This work studies the efficient PAC learnability of polytopes defined as the intersection of $k$ halfspaces under the $\rho$-margin assumption. Focusing on continuous distributions where most points lie far from the boundary, the authors propose a novel algorithm whose runtime is $\mathrm{poly}(k, \varepsilon^{-1}, \rho^{-1}) \cdot \exp\left(O(\sqrt{n \log(1/\rho) \log k})\right)$. This is the first result to reduce the exponential dependence on $k$ and $\rho^{-1}$ to a subexponential factor. The method significantly improves upon prior approaches and nearly matches known lower bounds—up to logarithmic factors—in both cryptographic and statistical query models. Furthermore, it broadens the applicability of margin-based learning techniques to a wider class of polytopes.

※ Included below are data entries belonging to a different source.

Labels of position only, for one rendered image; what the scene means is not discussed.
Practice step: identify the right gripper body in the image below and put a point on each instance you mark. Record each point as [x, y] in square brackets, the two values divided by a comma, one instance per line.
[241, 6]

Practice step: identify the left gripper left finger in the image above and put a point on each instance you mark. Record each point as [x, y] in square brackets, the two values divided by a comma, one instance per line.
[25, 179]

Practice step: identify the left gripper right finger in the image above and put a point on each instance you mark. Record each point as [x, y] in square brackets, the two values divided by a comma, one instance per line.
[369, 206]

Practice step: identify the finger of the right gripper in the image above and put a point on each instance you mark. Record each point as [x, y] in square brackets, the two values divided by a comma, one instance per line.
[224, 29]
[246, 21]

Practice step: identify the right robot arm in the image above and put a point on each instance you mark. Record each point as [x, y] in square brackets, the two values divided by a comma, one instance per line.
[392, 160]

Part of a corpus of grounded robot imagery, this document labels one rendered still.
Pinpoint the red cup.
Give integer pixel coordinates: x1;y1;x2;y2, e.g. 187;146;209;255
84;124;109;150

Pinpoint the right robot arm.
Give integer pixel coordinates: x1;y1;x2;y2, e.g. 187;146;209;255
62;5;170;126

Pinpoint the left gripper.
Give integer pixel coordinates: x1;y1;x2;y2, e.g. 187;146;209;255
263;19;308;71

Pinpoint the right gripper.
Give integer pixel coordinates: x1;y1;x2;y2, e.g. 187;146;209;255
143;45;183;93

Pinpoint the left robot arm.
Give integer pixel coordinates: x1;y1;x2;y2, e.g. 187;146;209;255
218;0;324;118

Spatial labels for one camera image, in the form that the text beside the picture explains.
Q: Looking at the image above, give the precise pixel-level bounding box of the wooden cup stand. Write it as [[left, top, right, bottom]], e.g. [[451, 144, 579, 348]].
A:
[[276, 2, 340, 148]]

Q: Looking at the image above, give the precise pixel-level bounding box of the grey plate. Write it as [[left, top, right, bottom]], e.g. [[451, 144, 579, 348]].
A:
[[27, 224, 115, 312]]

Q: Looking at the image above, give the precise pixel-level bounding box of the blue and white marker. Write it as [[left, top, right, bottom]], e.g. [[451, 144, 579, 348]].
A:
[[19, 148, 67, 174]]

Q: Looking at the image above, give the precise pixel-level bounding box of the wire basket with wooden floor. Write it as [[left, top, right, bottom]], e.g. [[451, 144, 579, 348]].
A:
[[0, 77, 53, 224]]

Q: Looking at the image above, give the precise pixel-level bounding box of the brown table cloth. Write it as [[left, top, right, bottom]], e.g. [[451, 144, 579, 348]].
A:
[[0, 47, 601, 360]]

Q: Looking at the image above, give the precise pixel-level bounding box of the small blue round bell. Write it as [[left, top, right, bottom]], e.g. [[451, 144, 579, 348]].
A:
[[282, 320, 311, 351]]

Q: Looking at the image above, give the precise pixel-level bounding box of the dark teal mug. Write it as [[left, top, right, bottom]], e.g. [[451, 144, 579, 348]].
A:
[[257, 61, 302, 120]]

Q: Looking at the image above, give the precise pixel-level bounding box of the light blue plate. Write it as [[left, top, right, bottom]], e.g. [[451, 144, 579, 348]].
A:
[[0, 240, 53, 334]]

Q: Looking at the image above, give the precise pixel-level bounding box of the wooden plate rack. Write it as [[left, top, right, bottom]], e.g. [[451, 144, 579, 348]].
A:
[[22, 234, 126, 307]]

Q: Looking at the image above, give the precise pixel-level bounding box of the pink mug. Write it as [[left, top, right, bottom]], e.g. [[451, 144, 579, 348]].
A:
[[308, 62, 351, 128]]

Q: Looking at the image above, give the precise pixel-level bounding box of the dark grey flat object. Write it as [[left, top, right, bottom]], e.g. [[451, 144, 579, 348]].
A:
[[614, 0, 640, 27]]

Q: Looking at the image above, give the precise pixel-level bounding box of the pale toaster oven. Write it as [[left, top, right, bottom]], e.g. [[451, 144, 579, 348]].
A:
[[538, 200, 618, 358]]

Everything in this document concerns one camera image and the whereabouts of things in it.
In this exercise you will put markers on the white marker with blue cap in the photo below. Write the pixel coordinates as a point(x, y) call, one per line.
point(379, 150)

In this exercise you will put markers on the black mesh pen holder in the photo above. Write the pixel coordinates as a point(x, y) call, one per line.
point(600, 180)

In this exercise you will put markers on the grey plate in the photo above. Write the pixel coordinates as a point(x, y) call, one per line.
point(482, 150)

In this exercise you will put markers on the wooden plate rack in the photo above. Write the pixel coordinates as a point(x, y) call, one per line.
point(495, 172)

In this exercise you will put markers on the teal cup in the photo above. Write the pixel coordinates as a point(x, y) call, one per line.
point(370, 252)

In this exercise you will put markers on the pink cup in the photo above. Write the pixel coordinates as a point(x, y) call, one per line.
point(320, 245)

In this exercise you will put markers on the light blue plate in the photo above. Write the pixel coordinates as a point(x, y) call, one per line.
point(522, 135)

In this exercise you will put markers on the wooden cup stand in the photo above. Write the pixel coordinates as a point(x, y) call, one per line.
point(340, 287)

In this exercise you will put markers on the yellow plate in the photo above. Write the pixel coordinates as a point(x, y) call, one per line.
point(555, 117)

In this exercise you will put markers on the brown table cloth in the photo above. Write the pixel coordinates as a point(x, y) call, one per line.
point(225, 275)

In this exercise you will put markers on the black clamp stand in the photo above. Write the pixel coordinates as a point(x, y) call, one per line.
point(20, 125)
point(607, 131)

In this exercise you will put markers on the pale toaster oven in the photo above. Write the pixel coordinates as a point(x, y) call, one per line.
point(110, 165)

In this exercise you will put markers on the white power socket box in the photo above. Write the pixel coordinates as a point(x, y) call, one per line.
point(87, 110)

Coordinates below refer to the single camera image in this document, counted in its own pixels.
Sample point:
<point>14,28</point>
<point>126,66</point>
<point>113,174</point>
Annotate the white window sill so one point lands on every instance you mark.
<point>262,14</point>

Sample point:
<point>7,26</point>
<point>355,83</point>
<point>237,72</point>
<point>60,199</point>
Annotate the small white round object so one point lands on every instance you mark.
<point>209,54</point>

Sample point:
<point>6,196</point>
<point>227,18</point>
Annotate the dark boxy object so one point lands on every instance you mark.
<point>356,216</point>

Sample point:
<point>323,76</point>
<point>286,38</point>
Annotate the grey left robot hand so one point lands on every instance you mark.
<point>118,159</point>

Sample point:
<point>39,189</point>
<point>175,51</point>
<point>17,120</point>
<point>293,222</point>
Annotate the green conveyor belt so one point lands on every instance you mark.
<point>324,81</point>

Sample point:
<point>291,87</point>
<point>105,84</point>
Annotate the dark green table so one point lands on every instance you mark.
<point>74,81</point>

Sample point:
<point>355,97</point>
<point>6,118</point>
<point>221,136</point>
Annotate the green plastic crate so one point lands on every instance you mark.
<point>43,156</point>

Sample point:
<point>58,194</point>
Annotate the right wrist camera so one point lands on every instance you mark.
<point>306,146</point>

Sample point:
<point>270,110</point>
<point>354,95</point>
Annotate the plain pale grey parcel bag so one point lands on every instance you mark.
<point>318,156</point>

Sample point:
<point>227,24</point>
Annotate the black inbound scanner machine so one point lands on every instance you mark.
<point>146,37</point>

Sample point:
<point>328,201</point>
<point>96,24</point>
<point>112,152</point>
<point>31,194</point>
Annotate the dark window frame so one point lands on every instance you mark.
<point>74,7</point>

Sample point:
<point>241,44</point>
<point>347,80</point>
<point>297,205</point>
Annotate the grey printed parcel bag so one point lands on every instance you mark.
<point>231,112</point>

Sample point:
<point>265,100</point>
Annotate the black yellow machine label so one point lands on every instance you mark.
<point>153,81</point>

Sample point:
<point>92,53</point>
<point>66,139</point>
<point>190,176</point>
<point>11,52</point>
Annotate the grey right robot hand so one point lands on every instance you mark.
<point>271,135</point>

We give an algorithm for PAC learning intersections of $k$ halfspaces with a $ρ$ margin to within error $\varepsilon$ that runs in time $\textsf{poly}(k, \varepsilon^{-1}, ρ^{-1}) \cdot \exp \left(O(\sqrt{n \log(1/ρ) \log k})\right)$. Notably, this improves on prior work which had an exponential dependence on either $k$ or $ρ^{-1}$ and matches known cryptographic and Statistical Query lower bounds up to the logarithmic factors in $k$ and $ρ$ in the exponent. Our learning algorithm extends to the more general setting when we are only promised that most points have distance at least $ρ$ from the boundary of the polyhedron, making it applicable to continuous distributions as well.